__Exercise goal__
Would you please copy the part of the material below that opens with the line containing "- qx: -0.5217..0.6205" and closes with the line containing "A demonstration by"? Copy it exactly, and only it.

__Recorded information__
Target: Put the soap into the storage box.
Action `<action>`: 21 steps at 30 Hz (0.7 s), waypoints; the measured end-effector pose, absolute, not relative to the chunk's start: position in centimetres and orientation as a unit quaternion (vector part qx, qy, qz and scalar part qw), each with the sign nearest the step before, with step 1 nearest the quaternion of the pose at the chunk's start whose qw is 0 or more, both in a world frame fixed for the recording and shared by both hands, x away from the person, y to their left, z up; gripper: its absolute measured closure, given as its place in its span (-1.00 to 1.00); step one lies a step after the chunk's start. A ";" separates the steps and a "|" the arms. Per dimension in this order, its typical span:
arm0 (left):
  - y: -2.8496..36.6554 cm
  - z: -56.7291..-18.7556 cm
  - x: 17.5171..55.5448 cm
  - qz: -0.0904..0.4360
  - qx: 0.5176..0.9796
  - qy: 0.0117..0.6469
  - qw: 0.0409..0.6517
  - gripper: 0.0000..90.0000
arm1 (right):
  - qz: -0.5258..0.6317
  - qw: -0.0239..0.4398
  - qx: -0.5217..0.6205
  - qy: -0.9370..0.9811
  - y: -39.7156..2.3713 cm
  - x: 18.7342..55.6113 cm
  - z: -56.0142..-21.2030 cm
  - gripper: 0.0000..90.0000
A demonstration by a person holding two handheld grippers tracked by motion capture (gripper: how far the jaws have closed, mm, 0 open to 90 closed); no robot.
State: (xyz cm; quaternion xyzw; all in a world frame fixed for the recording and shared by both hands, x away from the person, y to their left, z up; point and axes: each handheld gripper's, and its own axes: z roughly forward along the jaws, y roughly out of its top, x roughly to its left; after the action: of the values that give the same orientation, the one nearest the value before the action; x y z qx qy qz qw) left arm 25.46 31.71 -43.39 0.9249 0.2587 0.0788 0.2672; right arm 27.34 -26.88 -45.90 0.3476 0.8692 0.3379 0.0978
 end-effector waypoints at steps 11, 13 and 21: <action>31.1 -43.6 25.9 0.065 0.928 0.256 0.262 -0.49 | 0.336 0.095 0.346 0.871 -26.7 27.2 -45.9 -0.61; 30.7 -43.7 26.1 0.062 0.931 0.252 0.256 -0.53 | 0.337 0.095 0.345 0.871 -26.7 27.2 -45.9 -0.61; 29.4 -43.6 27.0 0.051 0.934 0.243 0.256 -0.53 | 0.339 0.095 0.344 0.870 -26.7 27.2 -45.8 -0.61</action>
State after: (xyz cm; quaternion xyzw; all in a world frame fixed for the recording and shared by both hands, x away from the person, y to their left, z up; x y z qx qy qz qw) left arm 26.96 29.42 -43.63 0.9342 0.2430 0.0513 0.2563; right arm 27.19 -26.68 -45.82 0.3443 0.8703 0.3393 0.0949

__Final answer__
  - qx: -0.5217..0.6205
  - qy: -0.9370..0.9811
  - y: -39.7156..2.3713 cm
  - x: 18.7342..55.6113 cm
  - z: -56.0142..-21.2030 cm
  - gripper: 0.0000..90.0000
A demonstration by a person holding two handheld grippers tracked by motion capture (gripper: how far the jaws have closed, mm, 0 open to 90 closed); no robot.

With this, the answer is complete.